# [DATA SEGMENT]

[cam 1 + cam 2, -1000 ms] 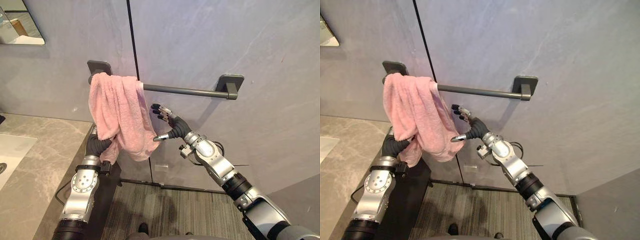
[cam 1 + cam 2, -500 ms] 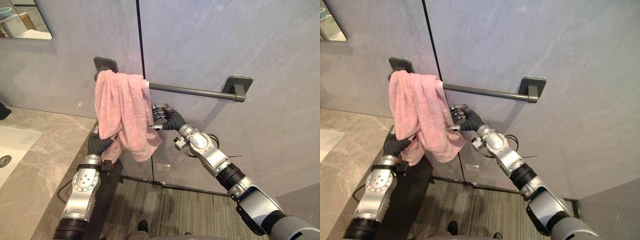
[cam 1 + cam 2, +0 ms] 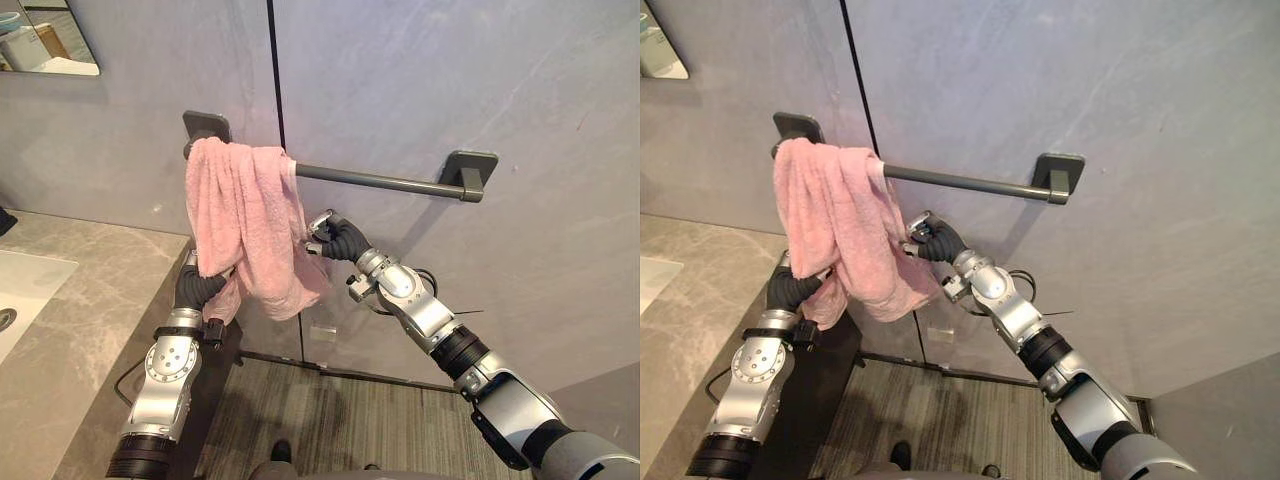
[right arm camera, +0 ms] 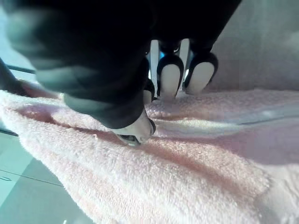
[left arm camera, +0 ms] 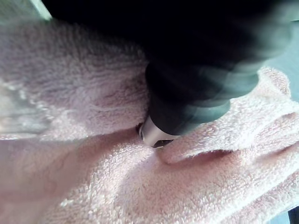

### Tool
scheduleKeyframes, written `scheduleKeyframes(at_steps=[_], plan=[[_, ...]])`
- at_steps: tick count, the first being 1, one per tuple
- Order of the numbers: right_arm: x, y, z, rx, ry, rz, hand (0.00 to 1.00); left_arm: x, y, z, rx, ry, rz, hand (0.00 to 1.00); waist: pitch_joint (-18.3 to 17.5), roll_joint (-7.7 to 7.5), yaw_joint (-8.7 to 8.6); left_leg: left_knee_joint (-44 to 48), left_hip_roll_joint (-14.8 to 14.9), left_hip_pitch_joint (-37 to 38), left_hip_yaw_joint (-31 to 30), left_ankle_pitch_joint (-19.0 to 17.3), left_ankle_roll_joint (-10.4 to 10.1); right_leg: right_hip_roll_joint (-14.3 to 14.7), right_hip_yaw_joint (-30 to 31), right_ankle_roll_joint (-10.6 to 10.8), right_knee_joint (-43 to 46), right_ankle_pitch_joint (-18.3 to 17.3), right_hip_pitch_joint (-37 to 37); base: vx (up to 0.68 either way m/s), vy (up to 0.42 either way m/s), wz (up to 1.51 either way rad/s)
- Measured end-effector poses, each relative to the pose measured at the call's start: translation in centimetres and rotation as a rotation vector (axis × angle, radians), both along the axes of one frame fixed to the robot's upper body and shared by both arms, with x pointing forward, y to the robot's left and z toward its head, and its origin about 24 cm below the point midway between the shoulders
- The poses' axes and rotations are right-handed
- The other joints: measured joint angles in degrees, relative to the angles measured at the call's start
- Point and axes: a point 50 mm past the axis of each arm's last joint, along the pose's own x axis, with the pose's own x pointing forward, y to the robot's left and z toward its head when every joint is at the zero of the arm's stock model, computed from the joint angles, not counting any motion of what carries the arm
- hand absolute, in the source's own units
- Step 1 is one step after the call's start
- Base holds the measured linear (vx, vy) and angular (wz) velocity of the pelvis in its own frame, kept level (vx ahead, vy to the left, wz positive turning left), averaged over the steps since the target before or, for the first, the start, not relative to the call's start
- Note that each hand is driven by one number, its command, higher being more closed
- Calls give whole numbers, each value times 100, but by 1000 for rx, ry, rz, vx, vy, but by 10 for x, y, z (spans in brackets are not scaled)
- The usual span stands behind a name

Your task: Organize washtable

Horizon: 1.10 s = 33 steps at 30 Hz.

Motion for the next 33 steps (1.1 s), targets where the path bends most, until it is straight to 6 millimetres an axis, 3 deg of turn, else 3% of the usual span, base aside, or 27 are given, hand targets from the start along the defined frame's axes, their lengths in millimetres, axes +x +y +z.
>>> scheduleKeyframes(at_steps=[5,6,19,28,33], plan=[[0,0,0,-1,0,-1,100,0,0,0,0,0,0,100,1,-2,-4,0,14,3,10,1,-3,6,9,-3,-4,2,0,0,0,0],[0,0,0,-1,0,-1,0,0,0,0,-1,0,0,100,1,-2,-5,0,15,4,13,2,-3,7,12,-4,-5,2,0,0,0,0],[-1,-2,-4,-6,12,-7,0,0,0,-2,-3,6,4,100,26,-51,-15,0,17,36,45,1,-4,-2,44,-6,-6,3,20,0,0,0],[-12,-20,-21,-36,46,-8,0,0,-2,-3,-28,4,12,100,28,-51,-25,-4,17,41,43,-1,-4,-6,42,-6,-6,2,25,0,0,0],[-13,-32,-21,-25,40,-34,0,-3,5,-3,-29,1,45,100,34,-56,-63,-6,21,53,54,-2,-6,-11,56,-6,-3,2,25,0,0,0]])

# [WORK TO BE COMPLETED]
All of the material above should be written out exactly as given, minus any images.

# [WRITTEN ANSWER]
[cam 1 + cam 2, -1000 ms] 
[cam 1 + cam 2, -500 ms] 
[cam 1 + cam 2, +0 ms] 
[right arm camera, +0 ms] 
[left arm camera, +0 ms] 

### Tool
scheduleKeyframes, written `scheduleKeyframes(at_steps=[_], plan=[[_, ...]])`
- at_steps: tick count, the first being 1, one per tuple
- Order of the numbers: right_arm: x, y, z, rx, ry, rz, hand (0.00 to 1.00); left_arm: x, y, z, rx, ry, rz, hand (0.00 to 1.00); waist: pitch_joint (-18.3 to 17.5), roll_joint (-7.7 to 7.5), yaw_joint (-8.7 to 8.6); left_leg: left_knee_joint (-44 to 48), left_hip_roll_joint (-14.8 to 14.9), left_hip_pitch_joint (-37 to 38), left_hip_yaw_joint (-31 to 30), left_ankle_pitch_joint (-19.0 to 17.3), left_ankle_roll_joint (-10.4 to 10.1); right_leg: right_hip_roll_joint (-14.3 to 14.7), right_hip_yaw_joint (-30 to 31), right_ankle_roll_joint (-10.6 to 10.8), right_knee_joint (-43 to 46), right_ankle_pitch_joint (-18.3 to 17.3), right_hip_pitch_joint (-37 to 37); base: vx (up to 0.68 either way m/s), vy (up to 0.42 either way m/s), wz (up to 1.51 either way rad/s)
- Measured end-effector poses, each relative to the pose measured at the call's start: translation in centimetres and rotation as a rotation vector (axis × angle, radians), both along the axes of one frame fixed to the robot's upper body and shared by both arms, with x pointing forward, y to the robot's left and z toward its head, and its origin about 24 cm below the point midway between the shoulders
- The poses' axes and rotations are right-handed
- The other joints: measured joint angles in degrees, relative to the angles measured at the call's start
- Point and axes: a point 50 mm past the axis of each arm's last joint, along the pose's own x axis, with the pose's own x pointing forward, y to the robot's left and z toward its head when every joint is at the zero of the arm's stock model, computed from the joint angles, not counting any motion of what carries the arm
- hand absolute, in the source's own units
- Step 1 is one step after the call's start
- Base holds the measured linear (vx, vy) and angular (wz) velocity of the pelvis in its own frame, kept level (vx ahead, vy to the left, wz positive turning left), averaged over the steps since the target before or, for the first, the start, not relative to the call's start
- Note that each hand is driven by one number, its command, higher being more closed
- Calls give whole numbers, each value times 100, but by 1000 for rx, ry, rz, vx, vy, but by 10 for x, y, z (spans in brackets are not scaled)
- The usual span stands behind a name

Your task: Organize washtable

Horizon: 1.10 s = 33 steps at 30 Hz.

Motion for the next 33 steps (1.1 s), targets where the path bends most, until it is straight to 6 millimetres an axis, 3 deg of turn, else 3% of the usual span, base aside, or 27 are given, hand targets from the start along the defined frame's axes, their lengths in millimetres, axes +x +y +z.
>>> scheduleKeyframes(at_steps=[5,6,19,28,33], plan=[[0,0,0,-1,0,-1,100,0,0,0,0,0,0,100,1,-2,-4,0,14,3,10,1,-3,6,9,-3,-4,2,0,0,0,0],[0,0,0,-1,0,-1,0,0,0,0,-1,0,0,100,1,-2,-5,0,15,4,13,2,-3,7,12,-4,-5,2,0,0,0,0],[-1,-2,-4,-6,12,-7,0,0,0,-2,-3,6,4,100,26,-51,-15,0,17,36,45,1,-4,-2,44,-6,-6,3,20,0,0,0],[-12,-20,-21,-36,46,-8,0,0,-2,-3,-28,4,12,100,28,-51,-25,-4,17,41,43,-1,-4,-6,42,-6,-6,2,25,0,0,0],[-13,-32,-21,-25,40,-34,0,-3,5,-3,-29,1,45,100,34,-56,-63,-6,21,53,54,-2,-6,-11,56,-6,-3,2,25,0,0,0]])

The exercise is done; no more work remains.